Dr. Rouse, who ran the mental health division of the coroner’s office following Hurricane Katrina, explained that he and his office exist partly to help people get mental health aid. “One thing unique to NOLA: the coroners are also the goalies so to speak, the last ditch effort in someone not hurting themselves or others through substance abuse and mental illness,” Dr. Rouse explained. “It’s always better to want to get help…but some people don’t want the treatment…so as a last ditch effort a person can call the coroners office at 2 a.m. on Saturday morning or whatever, and we can start walking that person through the process of getting someone involuntarily committed.” Though extreme sounding, an order of protective custody, as it’s called, protects those with mental health issues from being labeled criminals, says Dr.

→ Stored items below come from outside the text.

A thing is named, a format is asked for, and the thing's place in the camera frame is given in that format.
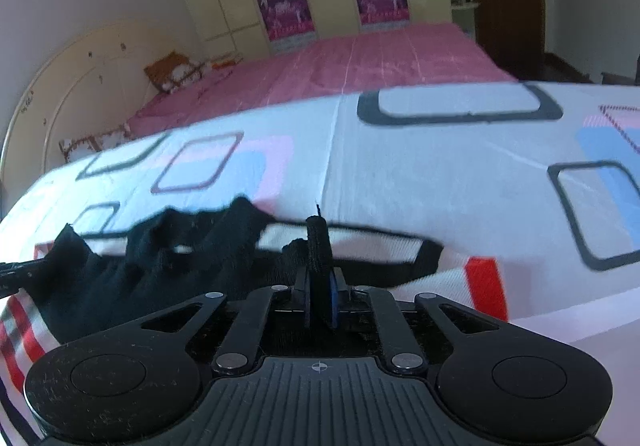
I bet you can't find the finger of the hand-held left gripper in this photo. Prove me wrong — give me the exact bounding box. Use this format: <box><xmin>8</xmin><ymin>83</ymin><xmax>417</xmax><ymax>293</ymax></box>
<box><xmin>0</xmin><ymin>258</ymin><xmax>52</xmax><ymax>297</ymax></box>

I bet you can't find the brown and white pillow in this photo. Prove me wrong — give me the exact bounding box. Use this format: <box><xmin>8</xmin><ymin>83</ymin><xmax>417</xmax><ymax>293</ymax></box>
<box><xmin>58</xmin><ymin>123</ymin><xmax>133</xmax><ymax>163</ymax></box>

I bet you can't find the pink bed sheet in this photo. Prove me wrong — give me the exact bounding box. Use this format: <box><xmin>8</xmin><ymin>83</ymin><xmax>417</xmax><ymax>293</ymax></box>
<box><xmin>125</xmin><ymin>21</ymin><xmax>518</xmax><ymax>137</ymax></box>

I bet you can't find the striped knit sweater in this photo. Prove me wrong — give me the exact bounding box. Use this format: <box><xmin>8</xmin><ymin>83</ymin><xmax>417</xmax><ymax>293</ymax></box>
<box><xmin>0</xmin><ymin>196</ymin><xmax>511</xmax><ymax>446</ymax></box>

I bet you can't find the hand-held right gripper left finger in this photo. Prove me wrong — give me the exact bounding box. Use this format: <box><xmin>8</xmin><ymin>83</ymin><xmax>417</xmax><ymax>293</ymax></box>
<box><xmin>140</xmin><ymin>265</ymin><xmax>315</xmax><ymax>375</ymax></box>

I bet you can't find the orange and white pillow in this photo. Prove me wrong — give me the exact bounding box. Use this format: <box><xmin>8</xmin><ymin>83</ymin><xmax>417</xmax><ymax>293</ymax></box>
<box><xmin>143</xmin><ymin>51</ymin><xmax>213</xmax><ymax>94</ymax></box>

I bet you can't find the cream rounded headboard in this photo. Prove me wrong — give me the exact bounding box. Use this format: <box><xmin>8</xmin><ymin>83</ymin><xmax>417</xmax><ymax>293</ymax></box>
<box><xmin>0</xmin><ymin>21</ymin><xmax>201</xmax><ymax>199</ymax></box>

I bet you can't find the white patterned bed sheet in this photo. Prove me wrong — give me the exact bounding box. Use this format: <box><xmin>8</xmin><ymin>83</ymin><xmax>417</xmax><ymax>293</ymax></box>
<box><xmin>0</xmin><ymin>80</ymin><xmax>640</xmax><ymax>446</ymax></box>

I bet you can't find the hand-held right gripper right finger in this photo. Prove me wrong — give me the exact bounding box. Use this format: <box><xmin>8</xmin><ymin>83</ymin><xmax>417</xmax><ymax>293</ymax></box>
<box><xmin>320</xmin><ymin>269</ymin><xmax>502</xmax><ymax>373</ymax></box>

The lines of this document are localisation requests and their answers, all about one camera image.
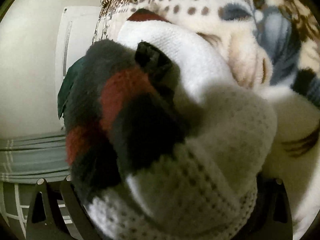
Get striped grey curtain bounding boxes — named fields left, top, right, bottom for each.
left=0, top=133, right=75, bottom=240

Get white cabinet door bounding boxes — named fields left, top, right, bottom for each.
left=55, top=6, right=102, bottom=81

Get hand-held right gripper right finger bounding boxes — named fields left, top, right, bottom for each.
left=237, top=175, right=293, bottom=240

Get black white lettered sweater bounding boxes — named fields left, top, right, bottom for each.
left=64, top=8, right=234, bottom=205

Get dark green padded jacket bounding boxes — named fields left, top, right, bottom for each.
left=57, top=55, right=84, bottom=120

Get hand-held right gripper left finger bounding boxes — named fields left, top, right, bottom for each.
left=26, top=42, right=175, bottom=240

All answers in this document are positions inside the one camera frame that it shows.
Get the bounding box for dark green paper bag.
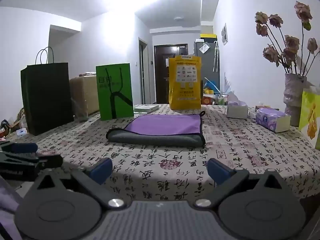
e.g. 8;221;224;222
20;47;75;136

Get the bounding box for light purple clothing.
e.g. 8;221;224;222
0;174;26;240

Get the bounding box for yellow plastic bag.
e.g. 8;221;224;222
168;55;202;110

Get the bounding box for purple and grey towel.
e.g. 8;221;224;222
106;110;206;147

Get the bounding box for wall picture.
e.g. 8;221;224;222
221;23;229;46

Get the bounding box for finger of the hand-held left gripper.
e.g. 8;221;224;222
0;142;39;155
0;153;64;181

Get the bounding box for folded hanging umbrella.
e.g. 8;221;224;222
212;41;220;72

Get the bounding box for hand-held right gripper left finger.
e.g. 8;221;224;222
32;158;127;209

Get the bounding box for brown cardboard box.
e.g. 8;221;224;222
69;72;100;117

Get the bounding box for pale textured vase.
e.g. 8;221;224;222
284;73;308;127

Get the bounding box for dark brown door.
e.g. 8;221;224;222
153;44;188;104

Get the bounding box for yellow and black box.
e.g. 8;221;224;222
200;32;218;43

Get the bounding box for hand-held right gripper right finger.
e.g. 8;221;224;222
195;158;288;209

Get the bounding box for purple tissue pack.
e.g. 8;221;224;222
255;107;291;133

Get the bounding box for yellow-green printed paper bag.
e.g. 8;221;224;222
298;86;320;151

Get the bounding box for calligraphy printed tablecloth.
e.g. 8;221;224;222
5;104;320;203

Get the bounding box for blue plastic item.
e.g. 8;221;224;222
203;77;221;92

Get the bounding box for white tissue box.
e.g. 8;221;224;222
226;91;249;120

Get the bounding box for dried pink roses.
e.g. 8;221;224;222
254;1;319;76

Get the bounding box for bright green paper bag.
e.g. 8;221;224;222
96;63;134;121

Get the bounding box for grey refrigerator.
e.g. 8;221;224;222
194;41;221;98

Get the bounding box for pile of assorted clutter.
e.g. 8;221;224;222
0;107;28;141

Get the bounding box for white flat box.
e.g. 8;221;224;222
134;104;160;113

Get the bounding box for clear drinking glass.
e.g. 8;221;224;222
72;99;89;121

Rouse: “An OPC is not a criminal charge and doesn’t go on a person’s record. It’s to get people into the treatment system so they don’t end up in jail…or in the back of my office. It’s kind of like an order to the police department so they pick the person up and take them to the hospital, not arrest them.”

The panel acknowledged that mental health issues are often exacerbated here in the world’s incarceration capitol, where police seemingly look for any excuse to throw a Black man in jail. “Why did they bring [the mentally ill] to jail?” asked Judge Johnson, who created the state’s first mental health treatment court. “We have no other place to take them—while other urban areas do. A mentally ill person will stay in jail longer and have a worse outcome than [an actual criminal] charged with the same thing. Mental illness makes everything more difficult.”

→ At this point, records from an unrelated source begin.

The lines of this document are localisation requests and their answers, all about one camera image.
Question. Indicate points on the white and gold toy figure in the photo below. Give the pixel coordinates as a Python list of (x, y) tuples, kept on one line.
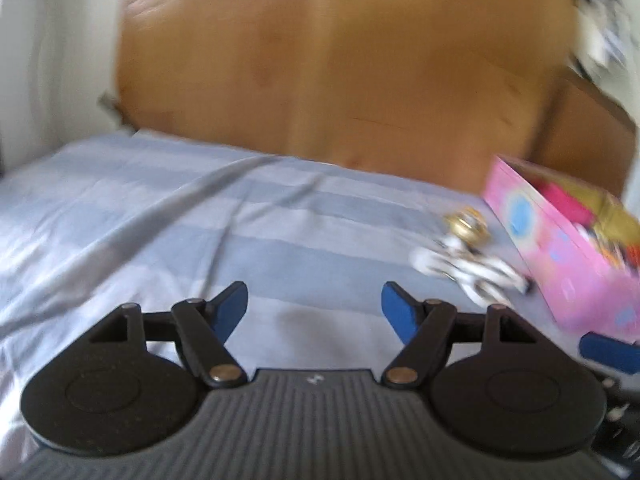
[(465, 270)]

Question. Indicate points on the red and grey toy figure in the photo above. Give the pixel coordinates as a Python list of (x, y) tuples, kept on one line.
[(607, 247)]

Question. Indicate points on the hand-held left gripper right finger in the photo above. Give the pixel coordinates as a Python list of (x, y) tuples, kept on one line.
[(400, 312)]

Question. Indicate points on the pink cardboard box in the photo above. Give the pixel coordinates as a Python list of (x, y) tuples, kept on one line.
[(560, 255)]

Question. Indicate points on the magenta pouch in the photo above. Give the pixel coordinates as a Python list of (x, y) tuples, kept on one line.
[(565, 202)]

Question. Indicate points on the white printed sheet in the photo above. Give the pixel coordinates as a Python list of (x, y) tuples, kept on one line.
[(610, 10)]

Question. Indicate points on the brown cardboard box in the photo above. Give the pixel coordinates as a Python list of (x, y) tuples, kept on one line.
[(585, 130)]

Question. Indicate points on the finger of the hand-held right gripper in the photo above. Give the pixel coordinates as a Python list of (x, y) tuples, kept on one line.
[(610, 350)]

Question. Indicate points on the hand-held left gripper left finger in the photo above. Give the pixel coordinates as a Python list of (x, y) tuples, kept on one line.
[(229, 310)]

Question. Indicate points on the wooden headboard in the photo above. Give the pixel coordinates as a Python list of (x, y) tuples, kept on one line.
[(350, 60)]

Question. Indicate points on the blue striped bed sheet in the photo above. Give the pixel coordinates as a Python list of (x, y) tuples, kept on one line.
[(150, 220)]

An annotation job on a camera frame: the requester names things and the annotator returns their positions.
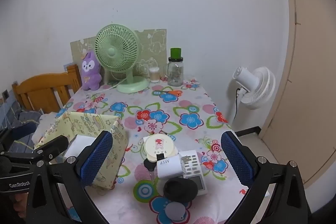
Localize white fan cable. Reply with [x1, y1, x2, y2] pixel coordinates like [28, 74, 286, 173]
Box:
[98, 77, 126, 90]

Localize white standing fan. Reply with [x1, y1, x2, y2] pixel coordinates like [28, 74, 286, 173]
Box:
[228, 66, 276, 126]

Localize yellow printed fabric box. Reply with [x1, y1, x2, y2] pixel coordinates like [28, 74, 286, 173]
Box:
[34, 111, 129, 190]

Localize clear cotton swab container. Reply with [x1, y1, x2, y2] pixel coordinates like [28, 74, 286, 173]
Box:
[149, 67, 160, 83]

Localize small black object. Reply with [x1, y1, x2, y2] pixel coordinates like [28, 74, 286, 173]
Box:
[144, 158, 158, 172]

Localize white charger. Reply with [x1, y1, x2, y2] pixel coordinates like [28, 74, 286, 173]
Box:
[157, 152, 185, 180]

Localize floral tablecloth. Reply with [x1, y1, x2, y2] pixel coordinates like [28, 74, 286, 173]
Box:
[34, 78, 271, 224]

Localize beige printed board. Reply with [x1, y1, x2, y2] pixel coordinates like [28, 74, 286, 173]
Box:
[70, 29, 167, 77]

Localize glass jar with green lid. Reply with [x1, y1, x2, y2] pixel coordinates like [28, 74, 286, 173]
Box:
[167, 48, 184, 87]

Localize orange handled scissors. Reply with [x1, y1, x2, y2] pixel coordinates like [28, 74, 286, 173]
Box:
[160, 90, 183, 97]

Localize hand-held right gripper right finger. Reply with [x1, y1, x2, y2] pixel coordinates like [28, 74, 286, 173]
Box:
[220, 131, 311, 224]

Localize green desk fan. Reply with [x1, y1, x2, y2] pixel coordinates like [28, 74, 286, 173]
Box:
[95, 25, 150, 94]

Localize purple plush toy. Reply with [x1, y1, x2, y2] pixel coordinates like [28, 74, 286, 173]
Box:
[80, 51, 102, 91]

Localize black round pouch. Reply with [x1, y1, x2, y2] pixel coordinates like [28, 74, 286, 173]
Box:
[163, 177, 198, 202]

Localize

Dr. Rouse explained that since the NOPD’s federally mandated consent decree came down, new police recruits have been mandated specific crisis intervention training teaching regarding how to treat the mentally ill. “Once they are trained, it does help to decrease the number of individuals that go to jail. The challenge is to get the officers who are already on the force the training,” said Dr. Rouse, who claims he has been seeing a difference. “I am going to say a cautious yes. I think the police have made strides toward professionalism. I believe the problem is being tackled from all the angles it needs to be… Though we are not there yet.”

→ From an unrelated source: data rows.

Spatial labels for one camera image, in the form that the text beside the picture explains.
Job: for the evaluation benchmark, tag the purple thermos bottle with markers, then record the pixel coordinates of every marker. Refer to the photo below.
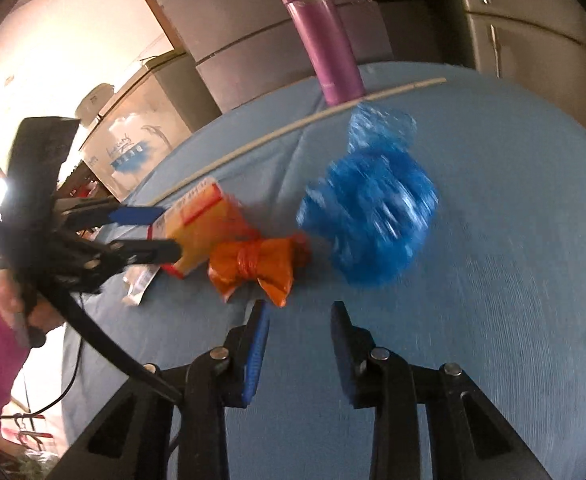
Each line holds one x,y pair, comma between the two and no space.
323,35

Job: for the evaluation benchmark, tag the blue tablecloth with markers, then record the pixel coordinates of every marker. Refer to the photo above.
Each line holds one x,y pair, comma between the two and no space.
473,210

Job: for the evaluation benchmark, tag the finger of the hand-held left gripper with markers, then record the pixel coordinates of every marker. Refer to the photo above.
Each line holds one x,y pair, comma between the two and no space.
148,252
133,216

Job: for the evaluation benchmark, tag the white chest freezer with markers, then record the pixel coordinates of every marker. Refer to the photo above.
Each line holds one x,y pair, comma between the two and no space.
143,125

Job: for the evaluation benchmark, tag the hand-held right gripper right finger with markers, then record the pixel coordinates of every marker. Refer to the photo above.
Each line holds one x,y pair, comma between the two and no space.
347,360

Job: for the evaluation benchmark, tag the blue white milk carton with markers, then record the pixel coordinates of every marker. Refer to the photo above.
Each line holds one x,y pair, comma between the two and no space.
140,285

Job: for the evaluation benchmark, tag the thin white rod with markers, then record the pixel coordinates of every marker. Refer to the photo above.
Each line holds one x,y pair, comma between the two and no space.
283,130

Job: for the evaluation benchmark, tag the blue plastic bag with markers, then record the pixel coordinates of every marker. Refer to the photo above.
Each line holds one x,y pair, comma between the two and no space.
373,210

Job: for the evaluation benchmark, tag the white rice cooker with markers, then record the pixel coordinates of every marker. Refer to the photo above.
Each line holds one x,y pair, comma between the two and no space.
93,102

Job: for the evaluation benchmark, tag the orange knotted wrapper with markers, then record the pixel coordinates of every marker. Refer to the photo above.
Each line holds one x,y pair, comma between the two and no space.
258,265

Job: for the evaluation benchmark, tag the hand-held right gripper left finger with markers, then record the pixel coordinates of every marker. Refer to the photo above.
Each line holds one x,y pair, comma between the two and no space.
257,355

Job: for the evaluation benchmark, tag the person's left hand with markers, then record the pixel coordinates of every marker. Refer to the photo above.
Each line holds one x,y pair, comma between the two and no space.
8,295

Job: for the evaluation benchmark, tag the grey three-door refrigerator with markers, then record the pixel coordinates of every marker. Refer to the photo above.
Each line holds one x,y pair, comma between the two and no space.
253,10

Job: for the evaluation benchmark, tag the silver two-door refrigerator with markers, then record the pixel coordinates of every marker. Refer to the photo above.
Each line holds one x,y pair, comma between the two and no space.
523,10

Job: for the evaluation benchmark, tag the orange carton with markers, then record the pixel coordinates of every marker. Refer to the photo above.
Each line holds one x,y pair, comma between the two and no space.
208,220

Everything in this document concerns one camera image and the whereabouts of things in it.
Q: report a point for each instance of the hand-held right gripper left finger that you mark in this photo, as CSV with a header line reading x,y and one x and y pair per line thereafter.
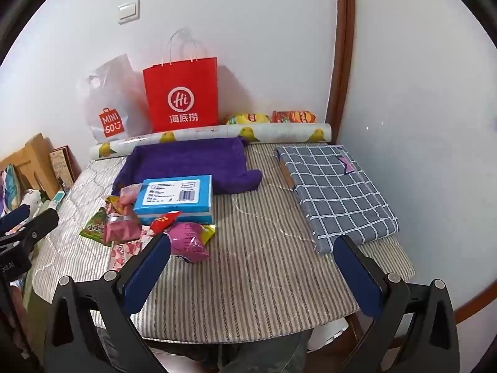
x,y
149,268

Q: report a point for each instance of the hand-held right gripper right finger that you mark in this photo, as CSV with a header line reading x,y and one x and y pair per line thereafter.
x,y
355,276

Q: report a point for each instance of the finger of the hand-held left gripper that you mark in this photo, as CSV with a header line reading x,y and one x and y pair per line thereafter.
x,y
13,219
39,225

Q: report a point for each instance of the pink and white snack packet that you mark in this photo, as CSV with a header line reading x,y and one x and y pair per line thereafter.
x,y
124,256

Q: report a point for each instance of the magenta snack packet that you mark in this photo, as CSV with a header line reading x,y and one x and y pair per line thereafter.
x,y
188,243

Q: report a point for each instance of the pink silver-banded snack packet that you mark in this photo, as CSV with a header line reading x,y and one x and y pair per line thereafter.
x,y
120,231

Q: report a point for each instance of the small red snack packet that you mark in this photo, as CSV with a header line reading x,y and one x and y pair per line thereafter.
x,y
163,222

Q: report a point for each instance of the green snack packet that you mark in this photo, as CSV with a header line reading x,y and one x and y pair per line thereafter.
x,y
91,229

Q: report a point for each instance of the blue tissue pack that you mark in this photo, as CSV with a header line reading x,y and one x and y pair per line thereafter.
x,y
174,202

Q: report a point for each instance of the purple towel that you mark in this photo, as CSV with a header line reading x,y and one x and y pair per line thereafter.
x,y
186,159

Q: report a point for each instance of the white dotted pillow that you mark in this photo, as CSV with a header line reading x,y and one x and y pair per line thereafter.
x,y
35,200

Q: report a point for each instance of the teal small box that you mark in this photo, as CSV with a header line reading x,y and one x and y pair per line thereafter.
x,y
58,200

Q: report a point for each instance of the teal floral pillow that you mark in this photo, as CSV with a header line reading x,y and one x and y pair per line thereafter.
x,y
7,184

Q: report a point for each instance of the brown patterned flat box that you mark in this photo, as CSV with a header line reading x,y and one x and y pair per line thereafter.
x,y
62,169

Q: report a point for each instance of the light wooden bed headboard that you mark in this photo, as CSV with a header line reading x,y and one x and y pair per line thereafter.
x,y
35,159

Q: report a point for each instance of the grey checkered cloth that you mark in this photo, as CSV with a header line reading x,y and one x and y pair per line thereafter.
x,y
341,194

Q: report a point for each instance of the brown flat board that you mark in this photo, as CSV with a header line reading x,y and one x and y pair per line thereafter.
x,y
286,175

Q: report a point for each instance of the person's dark pants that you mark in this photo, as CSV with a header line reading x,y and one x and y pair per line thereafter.
x,y
240,357

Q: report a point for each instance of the lemon print paper roll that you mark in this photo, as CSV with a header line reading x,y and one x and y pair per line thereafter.
x,y
202,134

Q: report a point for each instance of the white plastic shopping bag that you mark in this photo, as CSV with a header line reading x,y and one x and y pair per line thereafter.
x,y
112,97

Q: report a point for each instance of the orange snack bag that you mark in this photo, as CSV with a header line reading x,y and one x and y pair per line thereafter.
x,y
295,116

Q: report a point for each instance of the red paper shopping bag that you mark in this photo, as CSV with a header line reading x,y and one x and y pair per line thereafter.
x,y
178,97

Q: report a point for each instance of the yellow snack bag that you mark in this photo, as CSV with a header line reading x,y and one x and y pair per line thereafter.
x,y
248,118

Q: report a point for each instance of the brown wooden door frame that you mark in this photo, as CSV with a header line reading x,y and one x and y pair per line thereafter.
x,y
339,46

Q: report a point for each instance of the white light switch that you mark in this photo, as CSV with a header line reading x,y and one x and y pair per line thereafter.
x,y
129,11

Charlotte Parent, the director of health for the City of New Orleans talked about the role of the city’s health department as the recent facilitators via the Behavioral Health Council. Parent told the audience, “The New Orleans Mental Health Dashboard gives monthly updates on what we have available, what mental health services are being utilized, and other trends: Are there increases in calls to police? Enough services for children? While we don’t provide direct care, what can we do to let people know what’s out there?” Parent alerted the audience to the city’s “Family Guide” resource (for families with nowhere to turn), the CAP Community Assistance Program (which helps divert those who’ve been arrested into the mental health system, and helps get their charges dropped).

Almost every panelist brought up the problem of getting the word out. It seems letting people know what mental health options are available and how to navigate them is as big of a problem as not having enough options. Most folks don’t know what is accessible or how they would pay for it.

The panel eventually took questions from the likes of Andrea Adams, director of nursing at Charity Hospital for 15 years, in charge of reestablishing mental health services at St. Paul hospital. Adams’ husband, an attorney, was killed on the streets. Her daughter’s boyfriend died in her daughter’s arms during a drive-by. “Had it not been for my knowledge of the mental health system and connections we would have never made it through,” Adams admitted. Idella Johnson, producer of the play “Riding Haley’s Comet” and sibling of a murder victim, wondered aloud about the families of murder victims. Janet Hayes of Healing Minds NOLA mentioned StepUp?, “Because lack of facilities has made mental health a criminal justice problem.”